Reading this thread, I really want to read them now and plan to this winter. What order should I read them in? I'm a linear thinker, so I like to read things in proper chronological order.
What's interesting about pioneer/prairie life in general is how it's often romanticized. People just don't realize how HARD it was, the prospect of illness and death always hanging there, and all the work required just to get through a regular day.
The women had it worse, I think. They would get up with the husband, and while he was in the barn doing chores, she was in the house, stoking the fire, making bread, boiling water for coffee, fetching and cooking eggs, etc. He comes in for breakfast and gets a nice sit-down break while she serves and cleans up. Then both go on with their workday. When is her break? Oh, and she often has to do everything while pregnant, nursing and/or with a bunch of kids around her ankles.

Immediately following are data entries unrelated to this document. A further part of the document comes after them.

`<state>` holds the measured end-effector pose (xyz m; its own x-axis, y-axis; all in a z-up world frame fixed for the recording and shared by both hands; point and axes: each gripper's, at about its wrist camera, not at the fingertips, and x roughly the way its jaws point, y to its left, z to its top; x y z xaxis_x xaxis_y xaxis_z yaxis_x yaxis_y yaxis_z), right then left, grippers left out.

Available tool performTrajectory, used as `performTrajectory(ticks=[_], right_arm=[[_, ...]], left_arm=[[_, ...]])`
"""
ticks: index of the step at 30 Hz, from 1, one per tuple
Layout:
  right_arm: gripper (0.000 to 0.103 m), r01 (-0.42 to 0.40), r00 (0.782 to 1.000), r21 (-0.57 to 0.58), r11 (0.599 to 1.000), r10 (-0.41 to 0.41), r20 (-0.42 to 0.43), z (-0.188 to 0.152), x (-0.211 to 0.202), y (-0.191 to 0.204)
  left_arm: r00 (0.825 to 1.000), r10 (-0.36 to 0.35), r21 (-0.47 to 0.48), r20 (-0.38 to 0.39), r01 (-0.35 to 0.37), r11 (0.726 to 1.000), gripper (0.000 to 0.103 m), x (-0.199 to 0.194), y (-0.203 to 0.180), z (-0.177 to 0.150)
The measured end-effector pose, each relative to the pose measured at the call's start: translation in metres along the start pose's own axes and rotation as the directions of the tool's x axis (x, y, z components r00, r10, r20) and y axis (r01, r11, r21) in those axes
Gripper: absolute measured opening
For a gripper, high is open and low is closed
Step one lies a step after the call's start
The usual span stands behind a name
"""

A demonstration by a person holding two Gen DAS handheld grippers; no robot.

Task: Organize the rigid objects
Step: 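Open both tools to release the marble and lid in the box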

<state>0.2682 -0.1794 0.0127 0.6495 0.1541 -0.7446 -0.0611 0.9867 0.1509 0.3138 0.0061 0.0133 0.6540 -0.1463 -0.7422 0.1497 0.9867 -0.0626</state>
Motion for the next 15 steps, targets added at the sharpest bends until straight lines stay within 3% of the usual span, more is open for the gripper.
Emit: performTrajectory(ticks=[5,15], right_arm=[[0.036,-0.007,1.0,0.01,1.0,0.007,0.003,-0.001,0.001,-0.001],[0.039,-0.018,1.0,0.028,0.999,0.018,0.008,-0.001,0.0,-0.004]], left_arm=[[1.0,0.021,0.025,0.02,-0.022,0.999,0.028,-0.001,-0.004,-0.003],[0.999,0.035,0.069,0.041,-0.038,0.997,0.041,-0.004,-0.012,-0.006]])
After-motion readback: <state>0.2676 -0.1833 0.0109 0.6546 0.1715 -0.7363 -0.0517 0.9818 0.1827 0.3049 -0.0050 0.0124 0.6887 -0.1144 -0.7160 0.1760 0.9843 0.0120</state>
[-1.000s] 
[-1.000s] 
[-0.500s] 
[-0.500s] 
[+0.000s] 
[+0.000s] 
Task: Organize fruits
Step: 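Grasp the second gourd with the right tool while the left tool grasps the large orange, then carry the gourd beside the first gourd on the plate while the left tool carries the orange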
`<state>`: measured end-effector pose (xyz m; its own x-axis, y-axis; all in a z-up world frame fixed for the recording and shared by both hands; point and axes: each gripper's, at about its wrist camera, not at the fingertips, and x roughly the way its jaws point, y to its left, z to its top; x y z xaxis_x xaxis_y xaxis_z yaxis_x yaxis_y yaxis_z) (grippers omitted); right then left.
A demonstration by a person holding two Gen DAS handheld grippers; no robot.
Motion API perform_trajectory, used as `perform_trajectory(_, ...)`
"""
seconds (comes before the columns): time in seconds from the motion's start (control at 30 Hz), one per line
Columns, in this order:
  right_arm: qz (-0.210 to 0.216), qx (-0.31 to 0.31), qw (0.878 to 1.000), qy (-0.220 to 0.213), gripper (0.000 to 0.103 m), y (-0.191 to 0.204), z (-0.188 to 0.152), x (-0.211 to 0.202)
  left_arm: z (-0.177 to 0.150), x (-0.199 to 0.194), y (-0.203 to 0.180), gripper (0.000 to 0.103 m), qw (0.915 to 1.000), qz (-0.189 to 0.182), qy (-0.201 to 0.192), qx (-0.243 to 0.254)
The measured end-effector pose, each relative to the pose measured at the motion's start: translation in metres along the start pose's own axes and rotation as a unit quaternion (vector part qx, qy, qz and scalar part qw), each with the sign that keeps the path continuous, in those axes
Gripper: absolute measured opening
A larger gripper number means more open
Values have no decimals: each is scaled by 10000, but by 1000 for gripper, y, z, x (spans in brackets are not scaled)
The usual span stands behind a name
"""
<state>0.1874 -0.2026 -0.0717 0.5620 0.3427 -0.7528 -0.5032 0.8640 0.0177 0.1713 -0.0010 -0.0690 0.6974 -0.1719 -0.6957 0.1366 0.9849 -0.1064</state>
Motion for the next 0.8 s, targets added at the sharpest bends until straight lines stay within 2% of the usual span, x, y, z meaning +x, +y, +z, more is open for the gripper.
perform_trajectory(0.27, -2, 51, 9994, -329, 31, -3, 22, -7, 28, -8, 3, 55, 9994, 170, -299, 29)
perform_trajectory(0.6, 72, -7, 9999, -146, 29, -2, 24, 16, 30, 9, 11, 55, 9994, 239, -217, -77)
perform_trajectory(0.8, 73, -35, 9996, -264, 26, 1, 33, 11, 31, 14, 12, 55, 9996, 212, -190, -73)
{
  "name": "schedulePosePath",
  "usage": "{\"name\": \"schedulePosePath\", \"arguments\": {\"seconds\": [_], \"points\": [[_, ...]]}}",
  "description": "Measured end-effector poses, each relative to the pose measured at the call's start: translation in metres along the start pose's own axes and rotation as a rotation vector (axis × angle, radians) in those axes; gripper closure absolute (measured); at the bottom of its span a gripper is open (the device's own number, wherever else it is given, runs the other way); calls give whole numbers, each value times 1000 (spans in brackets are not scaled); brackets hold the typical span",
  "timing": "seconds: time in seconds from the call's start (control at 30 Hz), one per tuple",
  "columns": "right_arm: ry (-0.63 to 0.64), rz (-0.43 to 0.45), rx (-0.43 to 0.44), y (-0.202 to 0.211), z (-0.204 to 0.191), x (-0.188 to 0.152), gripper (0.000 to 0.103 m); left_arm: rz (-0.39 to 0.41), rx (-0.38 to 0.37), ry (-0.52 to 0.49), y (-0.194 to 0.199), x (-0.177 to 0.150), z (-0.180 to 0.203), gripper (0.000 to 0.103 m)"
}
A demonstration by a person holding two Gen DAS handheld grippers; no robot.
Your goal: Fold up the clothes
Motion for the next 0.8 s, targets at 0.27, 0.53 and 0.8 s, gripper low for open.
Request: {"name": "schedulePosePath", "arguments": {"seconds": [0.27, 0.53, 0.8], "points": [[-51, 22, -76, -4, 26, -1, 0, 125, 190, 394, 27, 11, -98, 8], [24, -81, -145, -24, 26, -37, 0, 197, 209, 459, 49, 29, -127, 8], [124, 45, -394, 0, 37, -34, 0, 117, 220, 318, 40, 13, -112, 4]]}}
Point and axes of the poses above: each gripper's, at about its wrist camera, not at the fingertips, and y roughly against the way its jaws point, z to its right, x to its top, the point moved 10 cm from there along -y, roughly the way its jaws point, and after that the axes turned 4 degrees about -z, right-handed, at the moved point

Some women even rose before "their man" so that the coffee would be ready when he got up. Again, it was set up so that he could get his deserved rest and break, and no one ever thought that the wife needed a coffee break, ever. She was only doing house chores after all.
The sad thing is, I still know a few farm wives who live like this. They work together in the barn and fields, but at mealtimes, he "rests" because he works so hard, while she is cooking.
History implies that the New World was "won" by all those hard-scrabbling menfolk, but because of writings from women like LIW, I think we know better.
*This isn't intended as an anti-man rant, just a pro-woman one, I guess. A lot of women's stories aren't written because they didn't have the time or resources to do it, or the wherewithall to publish them.